* [GIVEN ENTRIES]:
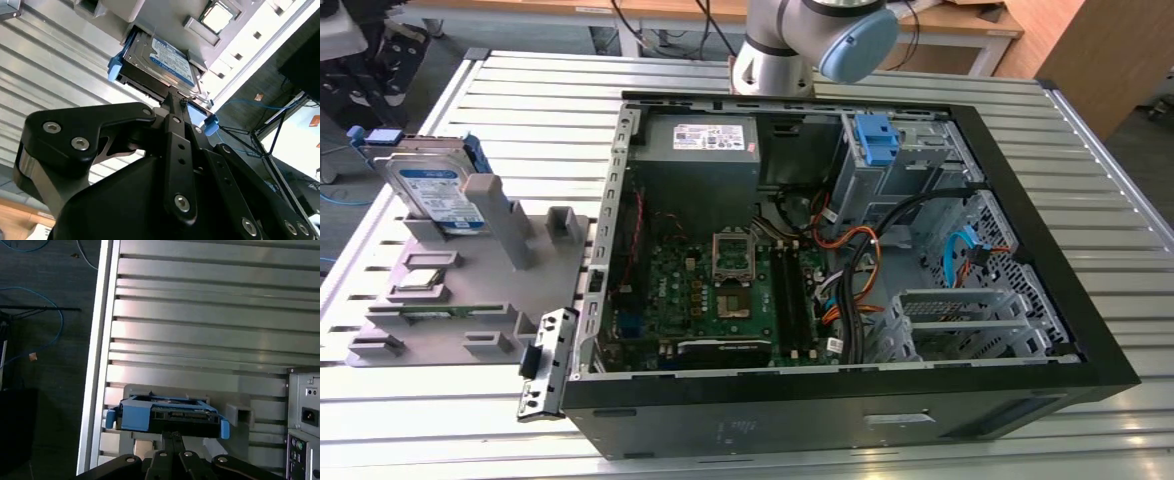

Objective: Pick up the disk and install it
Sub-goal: 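Pick up the disk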

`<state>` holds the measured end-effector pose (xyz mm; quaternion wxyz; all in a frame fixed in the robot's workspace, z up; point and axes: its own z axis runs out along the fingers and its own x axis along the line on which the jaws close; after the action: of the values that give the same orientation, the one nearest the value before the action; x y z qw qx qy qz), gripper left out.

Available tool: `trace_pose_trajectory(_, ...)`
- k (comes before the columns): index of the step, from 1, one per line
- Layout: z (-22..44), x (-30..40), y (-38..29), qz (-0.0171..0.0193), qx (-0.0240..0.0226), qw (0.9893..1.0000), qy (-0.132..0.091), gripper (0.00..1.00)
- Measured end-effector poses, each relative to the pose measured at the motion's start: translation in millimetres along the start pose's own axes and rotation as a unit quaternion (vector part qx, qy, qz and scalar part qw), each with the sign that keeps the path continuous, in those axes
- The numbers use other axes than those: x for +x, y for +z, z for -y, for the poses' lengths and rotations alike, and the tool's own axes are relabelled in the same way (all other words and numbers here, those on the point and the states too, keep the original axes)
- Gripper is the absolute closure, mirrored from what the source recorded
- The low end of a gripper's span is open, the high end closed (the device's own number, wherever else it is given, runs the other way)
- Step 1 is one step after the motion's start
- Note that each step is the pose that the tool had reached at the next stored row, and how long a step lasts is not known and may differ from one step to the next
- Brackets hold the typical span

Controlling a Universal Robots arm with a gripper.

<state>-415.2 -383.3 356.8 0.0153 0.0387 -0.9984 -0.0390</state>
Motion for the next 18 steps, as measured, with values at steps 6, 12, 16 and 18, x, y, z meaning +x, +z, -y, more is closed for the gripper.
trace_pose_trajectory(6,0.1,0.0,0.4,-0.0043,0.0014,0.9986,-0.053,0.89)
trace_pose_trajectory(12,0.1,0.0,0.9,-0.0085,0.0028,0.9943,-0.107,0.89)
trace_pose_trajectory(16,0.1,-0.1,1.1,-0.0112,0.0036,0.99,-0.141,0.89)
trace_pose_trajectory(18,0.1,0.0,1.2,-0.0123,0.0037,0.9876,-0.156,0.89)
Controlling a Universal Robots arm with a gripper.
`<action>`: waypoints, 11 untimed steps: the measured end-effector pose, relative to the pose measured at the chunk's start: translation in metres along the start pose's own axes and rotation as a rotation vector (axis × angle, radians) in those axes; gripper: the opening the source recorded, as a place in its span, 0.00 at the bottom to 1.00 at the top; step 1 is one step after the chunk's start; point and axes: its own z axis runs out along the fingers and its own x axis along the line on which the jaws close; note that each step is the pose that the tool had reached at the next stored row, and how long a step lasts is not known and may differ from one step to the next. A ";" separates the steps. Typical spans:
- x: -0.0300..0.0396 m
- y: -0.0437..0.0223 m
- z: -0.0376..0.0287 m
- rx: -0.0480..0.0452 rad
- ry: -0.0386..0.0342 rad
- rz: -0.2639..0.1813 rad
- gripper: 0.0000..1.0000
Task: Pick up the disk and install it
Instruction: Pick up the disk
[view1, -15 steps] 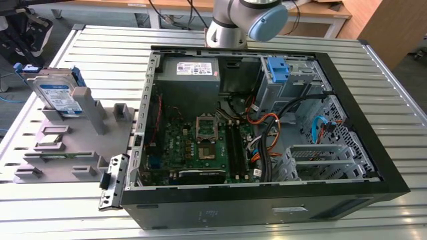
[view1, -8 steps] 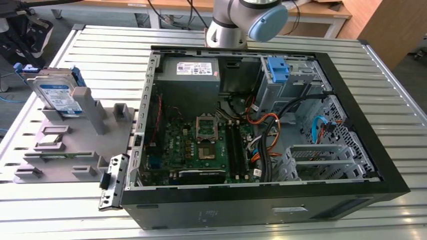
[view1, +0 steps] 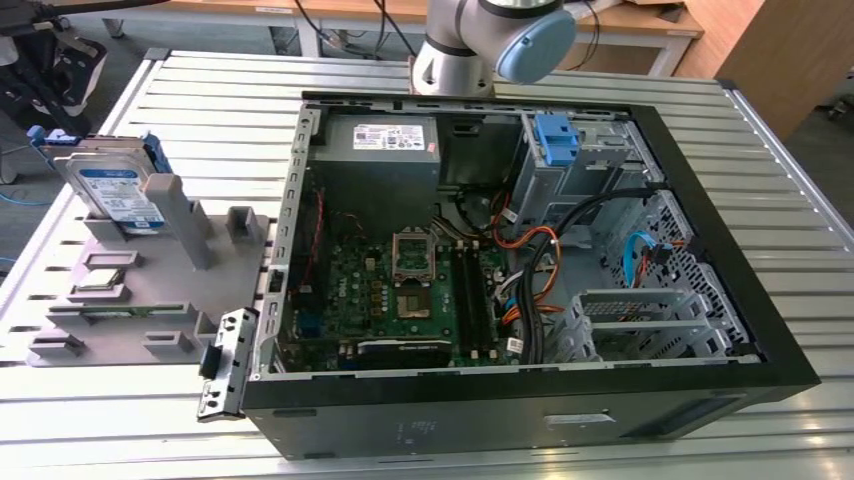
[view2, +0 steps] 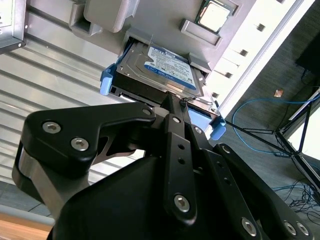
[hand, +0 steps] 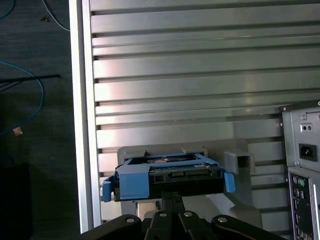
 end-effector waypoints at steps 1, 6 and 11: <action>0.0000 0.0000 0.0004 0.0000 0.0000 0.000 0.11; 0.0000 -0.0001 0.0010 0.0000 0.0000 0.000 0.11; 0.0000 -0.0001 0.0012 0.0000 0.0000 0.000 0.11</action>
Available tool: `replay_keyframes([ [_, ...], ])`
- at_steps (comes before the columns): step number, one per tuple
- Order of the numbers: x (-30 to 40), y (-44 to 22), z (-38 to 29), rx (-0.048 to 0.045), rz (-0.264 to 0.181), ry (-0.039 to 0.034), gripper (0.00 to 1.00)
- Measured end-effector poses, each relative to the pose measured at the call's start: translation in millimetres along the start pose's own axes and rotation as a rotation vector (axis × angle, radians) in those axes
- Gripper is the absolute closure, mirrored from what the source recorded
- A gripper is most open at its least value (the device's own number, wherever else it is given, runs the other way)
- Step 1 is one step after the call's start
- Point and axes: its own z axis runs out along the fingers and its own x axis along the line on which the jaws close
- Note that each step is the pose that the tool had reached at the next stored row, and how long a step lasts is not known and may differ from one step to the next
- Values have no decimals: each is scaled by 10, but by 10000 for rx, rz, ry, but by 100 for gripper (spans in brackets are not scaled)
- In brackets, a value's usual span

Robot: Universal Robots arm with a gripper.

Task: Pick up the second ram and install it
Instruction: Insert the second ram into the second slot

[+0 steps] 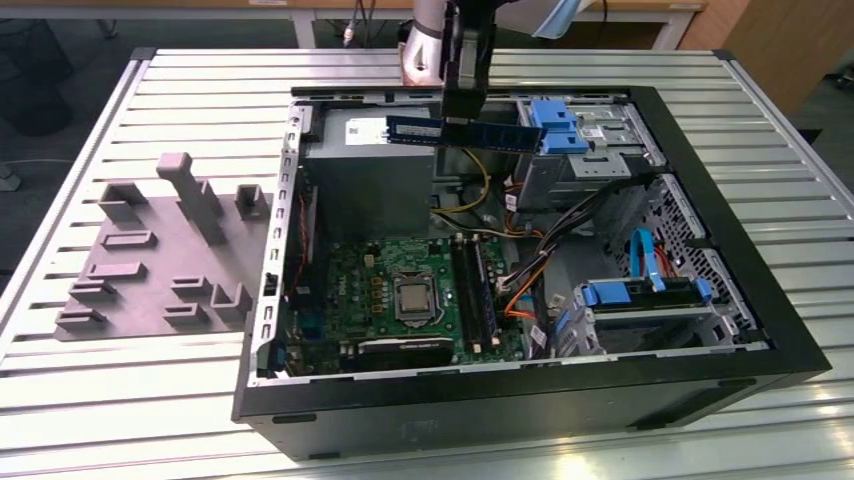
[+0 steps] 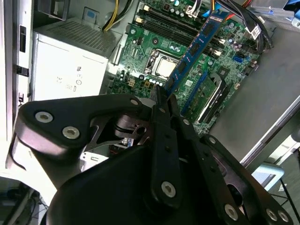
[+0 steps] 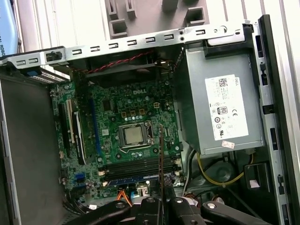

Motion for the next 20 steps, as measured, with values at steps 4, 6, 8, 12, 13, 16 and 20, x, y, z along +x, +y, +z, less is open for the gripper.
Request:
replay_keyframes([
  [4, 0, 0, 1, -2, 143, -2, 86],
  [6, 0, 0, 1, -2, 180, -3, 86],
  [8, 0, 0, 1, -2, 192, -3, 86],
  [12, 0, 0, 1, -3, 197, -3, 86],
  [13, 0, 0, 1, -2, 204, -3, 86],
  [16, 0, 0, 1, -3, 241, -4, 86],
  [20, 0, 0, 1, -3, 287, -5, 86],
])
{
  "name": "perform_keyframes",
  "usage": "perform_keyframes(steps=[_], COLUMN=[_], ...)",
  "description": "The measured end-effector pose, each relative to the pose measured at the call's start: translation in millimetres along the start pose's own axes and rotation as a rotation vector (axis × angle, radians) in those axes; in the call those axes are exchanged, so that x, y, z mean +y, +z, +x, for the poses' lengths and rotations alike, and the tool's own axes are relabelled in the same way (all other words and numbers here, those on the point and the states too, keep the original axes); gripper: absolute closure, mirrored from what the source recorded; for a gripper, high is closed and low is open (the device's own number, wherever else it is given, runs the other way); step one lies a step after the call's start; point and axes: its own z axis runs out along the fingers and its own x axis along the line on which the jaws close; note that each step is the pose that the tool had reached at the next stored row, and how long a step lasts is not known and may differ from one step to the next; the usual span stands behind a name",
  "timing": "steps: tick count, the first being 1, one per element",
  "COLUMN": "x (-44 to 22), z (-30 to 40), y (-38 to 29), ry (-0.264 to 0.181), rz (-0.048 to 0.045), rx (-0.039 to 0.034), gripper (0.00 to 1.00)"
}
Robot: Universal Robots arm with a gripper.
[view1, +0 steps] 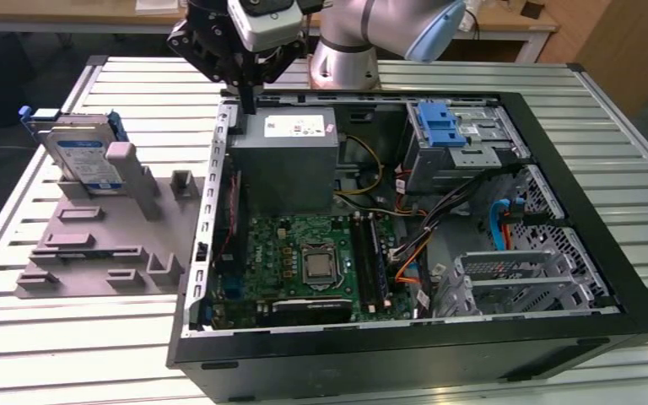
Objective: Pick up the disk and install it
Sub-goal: 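Reach for the disk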
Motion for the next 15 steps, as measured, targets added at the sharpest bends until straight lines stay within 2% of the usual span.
perform_keyframes(steps=[15], x=[-0.5], z=[5.9], y=[0.6], ry=[0.000], rz=[0.0000], rx=[0.0001], gripper=[0.89])
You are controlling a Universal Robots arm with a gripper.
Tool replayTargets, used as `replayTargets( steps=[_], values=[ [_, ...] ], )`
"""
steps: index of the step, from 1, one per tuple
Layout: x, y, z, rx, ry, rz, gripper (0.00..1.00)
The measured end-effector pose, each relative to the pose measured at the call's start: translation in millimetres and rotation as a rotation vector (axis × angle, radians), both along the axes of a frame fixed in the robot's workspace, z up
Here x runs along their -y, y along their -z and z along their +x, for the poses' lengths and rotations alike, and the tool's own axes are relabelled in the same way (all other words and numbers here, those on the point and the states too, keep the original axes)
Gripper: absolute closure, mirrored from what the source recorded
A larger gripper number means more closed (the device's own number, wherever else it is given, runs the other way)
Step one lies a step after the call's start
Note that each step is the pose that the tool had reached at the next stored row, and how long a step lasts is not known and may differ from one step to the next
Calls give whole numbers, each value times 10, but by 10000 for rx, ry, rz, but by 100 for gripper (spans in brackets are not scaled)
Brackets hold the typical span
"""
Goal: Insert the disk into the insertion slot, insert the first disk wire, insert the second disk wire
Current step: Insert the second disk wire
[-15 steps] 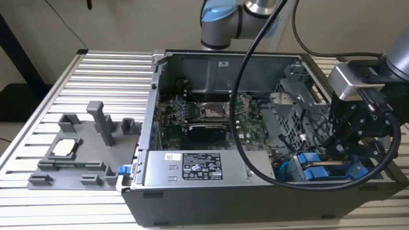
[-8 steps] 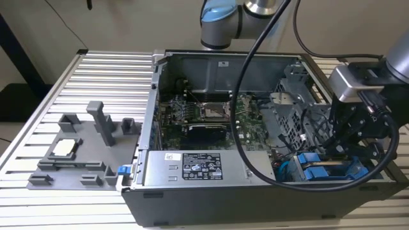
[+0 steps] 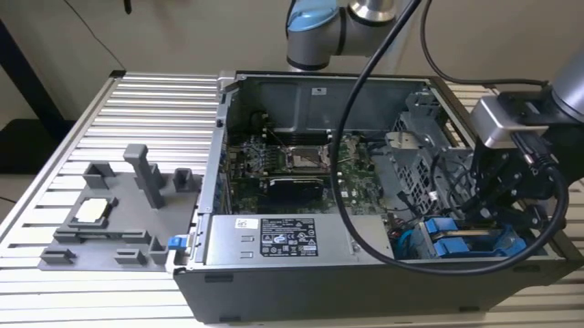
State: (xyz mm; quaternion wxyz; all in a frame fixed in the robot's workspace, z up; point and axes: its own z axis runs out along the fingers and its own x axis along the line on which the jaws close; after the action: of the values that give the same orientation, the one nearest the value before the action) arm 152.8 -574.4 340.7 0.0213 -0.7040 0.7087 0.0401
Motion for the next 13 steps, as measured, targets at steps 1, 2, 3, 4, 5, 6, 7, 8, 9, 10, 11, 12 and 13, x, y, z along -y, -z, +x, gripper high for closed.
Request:
replayTargets(
  steps=[1,2,3,4,5,6,7,8,9,10,11,12,13],
  values=[
    [3,4,2,0,8,0,84],
    [8,8,4,-2,18,0,84],
    [15,13,6,-2,29,2,84],
    [22,18,8,-4,38,5,84],
    [28,22,9,-5,47,3,84],
    [32,31,9,-6,58,3,84],
    [33,41,10,-6,72,-4,84],
    [34,54,10,-6,88,-11,84],
    [35,69,9,-7,103,-15,84],
    [34,78,10,-5,105,-7,84],
    [34,81,10,-5,105,-1,84],
    [34,84,10,-5,105,6,84],
    [34,84,10,-5,105,6,84]
  ],
)
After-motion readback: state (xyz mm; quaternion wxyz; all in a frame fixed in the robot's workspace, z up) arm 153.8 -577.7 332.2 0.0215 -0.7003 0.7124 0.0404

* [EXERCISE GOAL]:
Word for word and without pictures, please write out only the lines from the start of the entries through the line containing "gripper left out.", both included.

* [EXPECTED OUTPUT]:
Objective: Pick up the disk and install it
Sub-goal: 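Pick up the disk
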
`<state>` holds the measured end-effector pose (xyz mm; quaternion wxyz; all in a frame fixed in the robot's workspace, z up; point and axes: its own z axis runs out along the fingers and its own x axis along the line on which the jaws close; after the action: of the values that give the same orientation, the one nearest the value before the action; x y z qw qx qy qz), gripper left out.

This answer leaves nothing further to address.